- [AIM OF THE EXERCISE]:
Wherever a line in the records contains the word "wrist", return that line.

- [SOURCE MATERIAL]:
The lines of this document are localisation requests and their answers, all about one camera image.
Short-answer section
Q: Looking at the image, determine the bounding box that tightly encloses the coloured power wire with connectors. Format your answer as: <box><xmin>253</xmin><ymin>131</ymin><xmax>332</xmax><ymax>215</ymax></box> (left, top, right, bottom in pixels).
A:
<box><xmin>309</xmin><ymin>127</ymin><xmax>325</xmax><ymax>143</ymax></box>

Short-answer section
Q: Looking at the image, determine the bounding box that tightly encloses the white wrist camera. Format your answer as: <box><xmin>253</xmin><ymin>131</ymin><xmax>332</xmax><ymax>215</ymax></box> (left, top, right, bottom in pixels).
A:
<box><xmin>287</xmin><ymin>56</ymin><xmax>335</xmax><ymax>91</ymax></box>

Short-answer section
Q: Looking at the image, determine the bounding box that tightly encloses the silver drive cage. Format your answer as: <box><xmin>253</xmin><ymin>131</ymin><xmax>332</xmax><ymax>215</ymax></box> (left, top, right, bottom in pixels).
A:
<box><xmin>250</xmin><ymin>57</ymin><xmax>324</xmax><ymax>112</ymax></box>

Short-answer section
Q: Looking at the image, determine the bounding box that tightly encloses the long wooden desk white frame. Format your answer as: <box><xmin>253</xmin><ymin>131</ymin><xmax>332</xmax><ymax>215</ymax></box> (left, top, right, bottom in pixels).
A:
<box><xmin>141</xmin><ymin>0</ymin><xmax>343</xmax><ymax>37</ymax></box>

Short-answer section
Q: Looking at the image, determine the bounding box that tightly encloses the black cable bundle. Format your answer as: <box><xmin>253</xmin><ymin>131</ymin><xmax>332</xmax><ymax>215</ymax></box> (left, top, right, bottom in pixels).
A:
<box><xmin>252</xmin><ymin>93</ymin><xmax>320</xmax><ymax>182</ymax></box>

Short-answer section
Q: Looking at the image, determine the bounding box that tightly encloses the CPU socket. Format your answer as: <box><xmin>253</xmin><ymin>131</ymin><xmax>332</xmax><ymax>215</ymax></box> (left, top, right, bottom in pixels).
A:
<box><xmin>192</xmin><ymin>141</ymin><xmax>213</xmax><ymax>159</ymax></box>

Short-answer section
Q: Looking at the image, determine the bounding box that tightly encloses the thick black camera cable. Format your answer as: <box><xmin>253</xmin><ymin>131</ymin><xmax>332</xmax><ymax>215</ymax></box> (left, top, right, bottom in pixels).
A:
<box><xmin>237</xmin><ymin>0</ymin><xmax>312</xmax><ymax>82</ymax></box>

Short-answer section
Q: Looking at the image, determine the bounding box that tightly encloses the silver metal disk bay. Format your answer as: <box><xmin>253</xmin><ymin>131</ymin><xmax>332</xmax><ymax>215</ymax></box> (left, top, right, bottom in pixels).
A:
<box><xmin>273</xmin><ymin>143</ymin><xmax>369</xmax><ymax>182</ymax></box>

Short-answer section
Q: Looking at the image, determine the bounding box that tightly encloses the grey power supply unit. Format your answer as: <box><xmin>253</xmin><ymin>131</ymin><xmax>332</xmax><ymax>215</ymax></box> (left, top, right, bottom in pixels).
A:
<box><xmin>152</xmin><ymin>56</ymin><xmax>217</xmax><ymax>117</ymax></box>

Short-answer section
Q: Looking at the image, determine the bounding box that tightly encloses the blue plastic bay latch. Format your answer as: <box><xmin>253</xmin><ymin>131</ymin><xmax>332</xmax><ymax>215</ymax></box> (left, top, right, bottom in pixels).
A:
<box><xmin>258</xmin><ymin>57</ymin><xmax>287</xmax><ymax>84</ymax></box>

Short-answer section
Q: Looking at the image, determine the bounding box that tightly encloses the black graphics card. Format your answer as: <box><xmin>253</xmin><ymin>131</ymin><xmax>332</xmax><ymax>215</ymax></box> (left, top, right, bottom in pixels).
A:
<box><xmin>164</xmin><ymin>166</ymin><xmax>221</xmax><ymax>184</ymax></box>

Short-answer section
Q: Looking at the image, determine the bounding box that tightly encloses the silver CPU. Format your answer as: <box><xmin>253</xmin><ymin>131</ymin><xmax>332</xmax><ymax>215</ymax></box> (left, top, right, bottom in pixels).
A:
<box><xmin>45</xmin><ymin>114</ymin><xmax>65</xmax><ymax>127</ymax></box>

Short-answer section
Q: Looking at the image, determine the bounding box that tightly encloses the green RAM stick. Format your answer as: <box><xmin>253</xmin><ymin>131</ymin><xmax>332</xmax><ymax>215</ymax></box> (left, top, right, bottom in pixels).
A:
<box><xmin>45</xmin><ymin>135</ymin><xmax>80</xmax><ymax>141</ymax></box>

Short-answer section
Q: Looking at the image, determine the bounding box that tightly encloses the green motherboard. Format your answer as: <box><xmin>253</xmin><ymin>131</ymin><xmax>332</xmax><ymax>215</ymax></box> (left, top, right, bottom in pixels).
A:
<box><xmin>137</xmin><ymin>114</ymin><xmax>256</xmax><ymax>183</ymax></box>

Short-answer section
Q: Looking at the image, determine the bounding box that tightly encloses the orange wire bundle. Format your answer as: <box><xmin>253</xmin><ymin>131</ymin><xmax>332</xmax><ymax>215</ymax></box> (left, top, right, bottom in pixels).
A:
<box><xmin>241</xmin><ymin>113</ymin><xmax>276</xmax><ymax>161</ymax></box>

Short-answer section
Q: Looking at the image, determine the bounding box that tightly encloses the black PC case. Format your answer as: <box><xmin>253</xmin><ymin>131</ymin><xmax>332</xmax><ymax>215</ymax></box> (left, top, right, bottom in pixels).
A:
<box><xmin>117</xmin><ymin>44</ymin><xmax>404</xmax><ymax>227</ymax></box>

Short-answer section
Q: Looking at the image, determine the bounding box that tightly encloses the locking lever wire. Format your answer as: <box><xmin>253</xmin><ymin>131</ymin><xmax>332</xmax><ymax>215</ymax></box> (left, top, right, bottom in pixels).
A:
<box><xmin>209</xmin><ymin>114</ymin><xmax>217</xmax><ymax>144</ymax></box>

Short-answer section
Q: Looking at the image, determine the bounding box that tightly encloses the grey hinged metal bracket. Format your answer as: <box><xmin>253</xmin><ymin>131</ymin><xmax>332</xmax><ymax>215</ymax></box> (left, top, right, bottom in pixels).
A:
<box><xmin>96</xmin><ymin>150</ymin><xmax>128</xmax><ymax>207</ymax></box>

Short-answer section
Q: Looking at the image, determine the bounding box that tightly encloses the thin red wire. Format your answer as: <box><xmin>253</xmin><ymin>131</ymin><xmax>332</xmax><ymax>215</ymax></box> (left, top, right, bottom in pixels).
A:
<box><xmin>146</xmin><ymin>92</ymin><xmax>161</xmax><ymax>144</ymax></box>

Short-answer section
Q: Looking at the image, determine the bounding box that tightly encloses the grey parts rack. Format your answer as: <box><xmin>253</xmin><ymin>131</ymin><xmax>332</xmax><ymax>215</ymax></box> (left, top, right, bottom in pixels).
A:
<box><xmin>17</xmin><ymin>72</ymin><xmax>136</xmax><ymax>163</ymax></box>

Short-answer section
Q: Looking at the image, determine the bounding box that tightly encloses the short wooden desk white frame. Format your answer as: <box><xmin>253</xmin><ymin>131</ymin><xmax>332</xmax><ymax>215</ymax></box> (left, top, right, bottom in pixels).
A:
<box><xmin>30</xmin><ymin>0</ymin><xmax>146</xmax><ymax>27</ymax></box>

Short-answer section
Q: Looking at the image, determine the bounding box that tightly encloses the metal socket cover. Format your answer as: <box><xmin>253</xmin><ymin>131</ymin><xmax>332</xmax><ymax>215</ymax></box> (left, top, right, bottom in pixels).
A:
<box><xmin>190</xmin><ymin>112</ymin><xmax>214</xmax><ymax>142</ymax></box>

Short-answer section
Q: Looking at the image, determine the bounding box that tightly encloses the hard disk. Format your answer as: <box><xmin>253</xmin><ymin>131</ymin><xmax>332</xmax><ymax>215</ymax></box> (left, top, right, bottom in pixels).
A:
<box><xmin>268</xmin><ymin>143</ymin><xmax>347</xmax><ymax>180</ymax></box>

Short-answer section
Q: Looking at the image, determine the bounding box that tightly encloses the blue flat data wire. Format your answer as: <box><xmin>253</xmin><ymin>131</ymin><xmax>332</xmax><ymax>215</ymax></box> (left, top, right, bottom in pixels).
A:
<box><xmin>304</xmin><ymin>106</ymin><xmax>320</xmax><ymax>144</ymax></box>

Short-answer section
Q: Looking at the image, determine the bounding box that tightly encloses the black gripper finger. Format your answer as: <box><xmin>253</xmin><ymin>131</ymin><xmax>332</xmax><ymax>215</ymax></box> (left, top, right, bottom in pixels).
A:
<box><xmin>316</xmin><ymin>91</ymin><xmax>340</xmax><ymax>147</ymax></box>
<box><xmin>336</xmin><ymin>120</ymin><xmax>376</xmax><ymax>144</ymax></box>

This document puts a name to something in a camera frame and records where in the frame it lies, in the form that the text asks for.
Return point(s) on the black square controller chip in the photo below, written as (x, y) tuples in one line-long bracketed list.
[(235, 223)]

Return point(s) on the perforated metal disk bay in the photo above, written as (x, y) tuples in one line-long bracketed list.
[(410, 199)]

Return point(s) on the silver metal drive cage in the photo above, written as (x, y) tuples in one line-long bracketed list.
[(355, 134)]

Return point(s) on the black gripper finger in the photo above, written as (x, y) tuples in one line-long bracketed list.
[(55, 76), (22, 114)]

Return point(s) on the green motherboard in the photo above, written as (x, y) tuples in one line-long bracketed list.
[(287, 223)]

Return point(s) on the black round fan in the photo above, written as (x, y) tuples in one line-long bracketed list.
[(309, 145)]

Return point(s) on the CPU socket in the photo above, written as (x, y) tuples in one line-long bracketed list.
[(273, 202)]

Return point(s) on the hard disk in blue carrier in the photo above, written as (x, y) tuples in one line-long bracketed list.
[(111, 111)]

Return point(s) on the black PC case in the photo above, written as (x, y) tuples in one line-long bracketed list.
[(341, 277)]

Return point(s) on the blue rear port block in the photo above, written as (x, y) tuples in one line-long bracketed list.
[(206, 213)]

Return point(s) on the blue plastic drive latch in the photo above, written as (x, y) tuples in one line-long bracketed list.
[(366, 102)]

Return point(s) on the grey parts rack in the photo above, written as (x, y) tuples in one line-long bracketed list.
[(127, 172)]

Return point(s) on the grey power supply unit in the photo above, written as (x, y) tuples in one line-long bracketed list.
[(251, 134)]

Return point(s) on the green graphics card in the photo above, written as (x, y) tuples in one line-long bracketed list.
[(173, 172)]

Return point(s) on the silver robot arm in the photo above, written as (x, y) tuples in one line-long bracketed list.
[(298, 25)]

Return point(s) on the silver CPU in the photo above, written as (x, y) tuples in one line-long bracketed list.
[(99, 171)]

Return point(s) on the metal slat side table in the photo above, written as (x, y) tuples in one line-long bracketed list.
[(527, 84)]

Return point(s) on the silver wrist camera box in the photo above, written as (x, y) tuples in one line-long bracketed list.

- [EXERCISE RESULT]:
Q: Looking at the image, determine the bounding box that tightly encloses the white wrist camera. Format your answer as: <box><xmin>253</xmin><ymin>131</ymin><xmax>332</xmax><ymax>215</ymax></box> (left, top, right, bottom in pixels).
Return point(s) on the silver wrist camera box in the photo above, written as (x, y) tuples in one line-long bracketed list.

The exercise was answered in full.